Australian Potash says it will build a solar, wind and battery microgrid at its proposes new Lake Wells potash project north of Leinster in Western Australia that will deliver two thirds of the power needs from renewables.
The company says it has signed a power purchase agreement with PWR Hybrid for the “Lake Wells high renewable energy fraction microgrid” that will be built in stages once the final investment decision on the potash project is made.
PWR Hybrid proposes a 10.7MW gas plant, with 2MW of diesel, 4.5MW of solar, 9MW of wind, and 9MW of battery storage. It says this will result in 65 per cent of the electricity supply coming from renewables.

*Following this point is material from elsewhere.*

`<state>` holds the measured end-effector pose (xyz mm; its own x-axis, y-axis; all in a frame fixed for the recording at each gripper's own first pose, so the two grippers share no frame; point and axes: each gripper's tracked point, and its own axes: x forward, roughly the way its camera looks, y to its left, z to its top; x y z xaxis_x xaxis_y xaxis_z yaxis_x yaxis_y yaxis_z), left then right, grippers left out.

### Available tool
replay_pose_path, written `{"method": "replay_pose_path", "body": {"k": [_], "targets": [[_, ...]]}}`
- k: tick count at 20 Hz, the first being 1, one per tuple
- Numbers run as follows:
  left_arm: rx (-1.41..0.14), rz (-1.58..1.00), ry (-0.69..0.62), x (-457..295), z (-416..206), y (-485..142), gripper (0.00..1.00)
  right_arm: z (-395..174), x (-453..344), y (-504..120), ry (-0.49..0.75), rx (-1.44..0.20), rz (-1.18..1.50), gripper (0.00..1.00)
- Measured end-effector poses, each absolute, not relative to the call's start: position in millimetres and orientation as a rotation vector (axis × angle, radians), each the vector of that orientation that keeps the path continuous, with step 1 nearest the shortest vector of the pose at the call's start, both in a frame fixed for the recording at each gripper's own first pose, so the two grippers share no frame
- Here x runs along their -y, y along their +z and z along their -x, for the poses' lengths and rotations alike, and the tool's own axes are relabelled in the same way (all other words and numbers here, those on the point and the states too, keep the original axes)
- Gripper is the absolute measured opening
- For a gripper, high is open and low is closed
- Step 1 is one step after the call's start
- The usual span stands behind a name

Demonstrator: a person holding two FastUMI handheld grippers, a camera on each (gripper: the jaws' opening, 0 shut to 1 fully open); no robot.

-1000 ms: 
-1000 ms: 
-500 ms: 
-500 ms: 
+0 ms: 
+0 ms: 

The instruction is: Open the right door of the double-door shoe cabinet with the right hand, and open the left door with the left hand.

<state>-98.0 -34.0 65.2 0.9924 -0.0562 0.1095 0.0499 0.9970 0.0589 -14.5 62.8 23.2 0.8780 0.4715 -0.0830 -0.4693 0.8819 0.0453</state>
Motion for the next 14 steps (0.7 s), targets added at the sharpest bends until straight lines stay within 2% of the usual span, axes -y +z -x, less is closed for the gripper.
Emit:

The gas plant engines will be selected on their ability to utilise both gas and hydrogen, including zero emissions green hydrogen from renewable sources.
Potash Australia CEO Matt Shackleton said several alternative configurations for the microgrid were presented and assessed, and the configuration chosen will help deliver the “greenest” sulphate of potash (SOP) projects in Australia.
More mines are now looking to incorporate wind, solar and battery storage to reduce costs and emissions, driven largely by the demands of overseas and domestic customers.
The big iron ore mines operated by the likes of BHP, Rio Tinto and Fortescue are adding solar and battery storage to their networks, and on-grid and off-grid mines are installing smaller hybrid arrays to deflect their costs.
The first mine to combine wind, solar and battery storage was the Agnew gold mine owned by Goldfields, (pictured above) which is located in the same area as the Lake Wells project, while others have focused mostly on solar and batteries.
Oz Minerals is looking to supply its proposed $1 billion nickel project in central Australia with a wind, solar and battery hybrid that could account for between 80 and 100 per cent of its electricity needs.